SUPPLIED RECORDS: Begin

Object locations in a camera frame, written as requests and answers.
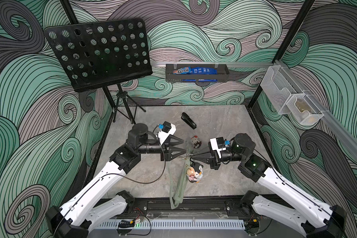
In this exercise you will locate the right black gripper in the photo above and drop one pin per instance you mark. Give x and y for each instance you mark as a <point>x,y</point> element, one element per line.
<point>213,157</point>

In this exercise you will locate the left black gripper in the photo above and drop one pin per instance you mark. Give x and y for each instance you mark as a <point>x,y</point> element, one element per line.
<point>164,148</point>

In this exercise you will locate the penguin plush keychain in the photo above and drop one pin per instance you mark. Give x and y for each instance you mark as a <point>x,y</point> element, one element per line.
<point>195,172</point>

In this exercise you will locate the green fabric bag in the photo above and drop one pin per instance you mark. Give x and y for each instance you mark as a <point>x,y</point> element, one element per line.
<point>176,194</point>

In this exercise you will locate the red white plush keychain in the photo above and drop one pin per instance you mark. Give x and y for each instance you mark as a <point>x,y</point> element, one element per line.
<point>196,142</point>

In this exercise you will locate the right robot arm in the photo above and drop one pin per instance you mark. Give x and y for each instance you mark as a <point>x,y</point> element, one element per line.
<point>304,213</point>

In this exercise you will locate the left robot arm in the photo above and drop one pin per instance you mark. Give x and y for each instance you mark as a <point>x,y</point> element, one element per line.
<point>81,214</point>

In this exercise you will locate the black stapler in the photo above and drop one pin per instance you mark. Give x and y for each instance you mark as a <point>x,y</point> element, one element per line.
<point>186,118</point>

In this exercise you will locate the blue candy packet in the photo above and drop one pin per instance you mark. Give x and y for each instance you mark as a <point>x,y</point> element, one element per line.
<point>196,70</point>

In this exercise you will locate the large clear plastic bin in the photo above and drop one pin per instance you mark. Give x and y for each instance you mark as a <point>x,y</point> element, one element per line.
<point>279,85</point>

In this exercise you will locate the small clear plastic bin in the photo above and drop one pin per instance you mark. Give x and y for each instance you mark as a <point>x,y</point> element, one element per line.
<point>304,110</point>

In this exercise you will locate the black perforated music stand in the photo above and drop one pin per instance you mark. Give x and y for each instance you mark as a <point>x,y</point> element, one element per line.
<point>99,54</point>

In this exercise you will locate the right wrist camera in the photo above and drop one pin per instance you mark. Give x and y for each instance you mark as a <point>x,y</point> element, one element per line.
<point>219,145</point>

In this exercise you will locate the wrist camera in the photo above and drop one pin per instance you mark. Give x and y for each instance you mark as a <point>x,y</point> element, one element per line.
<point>219,145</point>
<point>165,130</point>

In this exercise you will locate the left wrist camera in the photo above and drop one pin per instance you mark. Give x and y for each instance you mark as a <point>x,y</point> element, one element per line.
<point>165,130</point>

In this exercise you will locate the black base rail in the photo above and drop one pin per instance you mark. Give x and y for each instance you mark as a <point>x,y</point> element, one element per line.
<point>230,206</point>

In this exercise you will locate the black wall-mounted tray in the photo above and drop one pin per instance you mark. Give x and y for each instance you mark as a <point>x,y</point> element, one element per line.
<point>222,70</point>

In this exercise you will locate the white slotted cable duct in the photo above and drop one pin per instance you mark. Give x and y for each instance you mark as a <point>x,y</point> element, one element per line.
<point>191,224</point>

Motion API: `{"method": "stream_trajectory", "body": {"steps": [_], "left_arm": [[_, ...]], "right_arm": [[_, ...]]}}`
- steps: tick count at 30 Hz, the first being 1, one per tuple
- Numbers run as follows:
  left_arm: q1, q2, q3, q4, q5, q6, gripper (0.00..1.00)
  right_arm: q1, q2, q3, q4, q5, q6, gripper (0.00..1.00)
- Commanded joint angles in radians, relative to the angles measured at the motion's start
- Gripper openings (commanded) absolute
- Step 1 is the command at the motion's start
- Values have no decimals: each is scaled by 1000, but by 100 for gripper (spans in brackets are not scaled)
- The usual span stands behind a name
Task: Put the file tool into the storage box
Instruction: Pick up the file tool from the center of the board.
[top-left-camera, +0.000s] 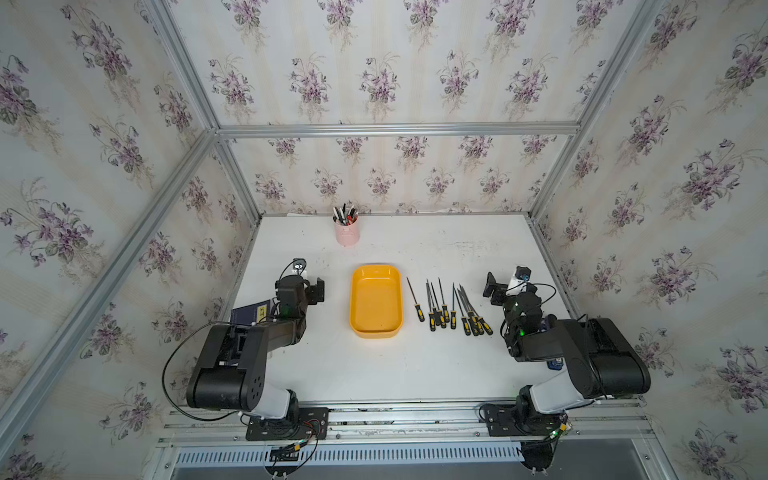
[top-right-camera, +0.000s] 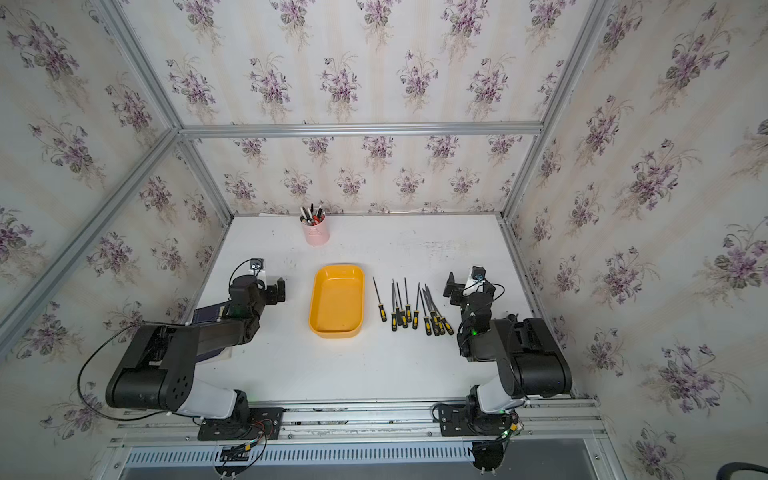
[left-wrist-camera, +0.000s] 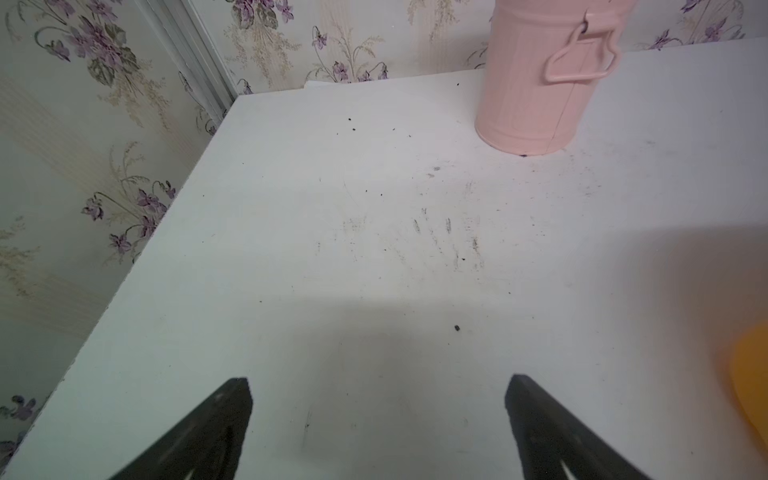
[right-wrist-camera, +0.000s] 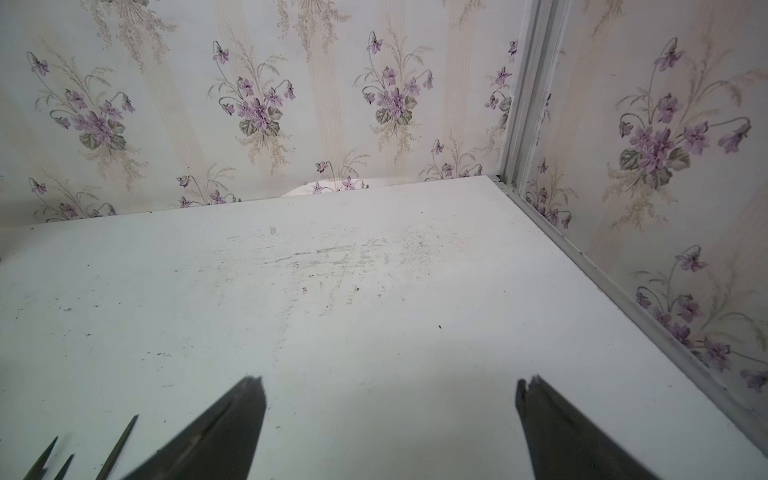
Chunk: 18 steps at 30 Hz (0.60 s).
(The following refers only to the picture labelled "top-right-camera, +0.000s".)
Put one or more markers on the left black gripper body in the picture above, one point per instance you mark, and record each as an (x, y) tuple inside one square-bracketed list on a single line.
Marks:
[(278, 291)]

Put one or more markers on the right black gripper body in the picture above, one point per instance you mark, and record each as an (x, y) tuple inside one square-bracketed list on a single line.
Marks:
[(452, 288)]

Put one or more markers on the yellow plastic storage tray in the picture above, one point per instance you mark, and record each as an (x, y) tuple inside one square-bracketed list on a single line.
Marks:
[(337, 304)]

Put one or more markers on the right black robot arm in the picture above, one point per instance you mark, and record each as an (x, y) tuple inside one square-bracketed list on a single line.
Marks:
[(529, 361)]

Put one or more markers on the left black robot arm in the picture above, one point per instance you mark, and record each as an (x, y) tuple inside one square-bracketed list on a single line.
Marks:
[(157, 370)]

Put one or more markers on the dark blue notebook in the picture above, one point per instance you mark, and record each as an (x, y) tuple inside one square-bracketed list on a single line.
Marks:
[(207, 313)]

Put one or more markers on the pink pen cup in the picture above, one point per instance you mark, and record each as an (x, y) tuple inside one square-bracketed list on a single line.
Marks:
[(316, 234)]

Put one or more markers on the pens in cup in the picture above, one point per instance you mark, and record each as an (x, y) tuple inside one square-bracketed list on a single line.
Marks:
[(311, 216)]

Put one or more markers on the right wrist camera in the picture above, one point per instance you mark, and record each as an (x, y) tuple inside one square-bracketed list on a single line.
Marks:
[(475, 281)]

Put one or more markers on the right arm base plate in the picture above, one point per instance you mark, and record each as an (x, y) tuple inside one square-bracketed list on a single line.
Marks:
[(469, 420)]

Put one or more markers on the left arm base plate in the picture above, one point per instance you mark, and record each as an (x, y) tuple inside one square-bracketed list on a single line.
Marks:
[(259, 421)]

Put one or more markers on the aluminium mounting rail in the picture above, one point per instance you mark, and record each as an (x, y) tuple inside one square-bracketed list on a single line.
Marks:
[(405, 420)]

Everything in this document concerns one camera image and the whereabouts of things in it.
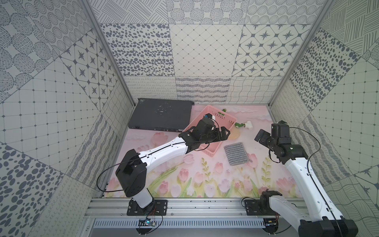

SUPPLIED RECORDS: End

Where the string "plate" occurs in the data, return the whole line.

**EXPECTED ANSWER**
Put one or more markers on the right arm base plate in the picture above, one point per instance you mark, and record each as an (x, y) tuple inside one square-bracketed list on a single line.
Put one or more markers on the left arm base plate in the picture above, one point per instance you mark, and record each as an (x, y) tuple inside one square-bracketed list on a single line.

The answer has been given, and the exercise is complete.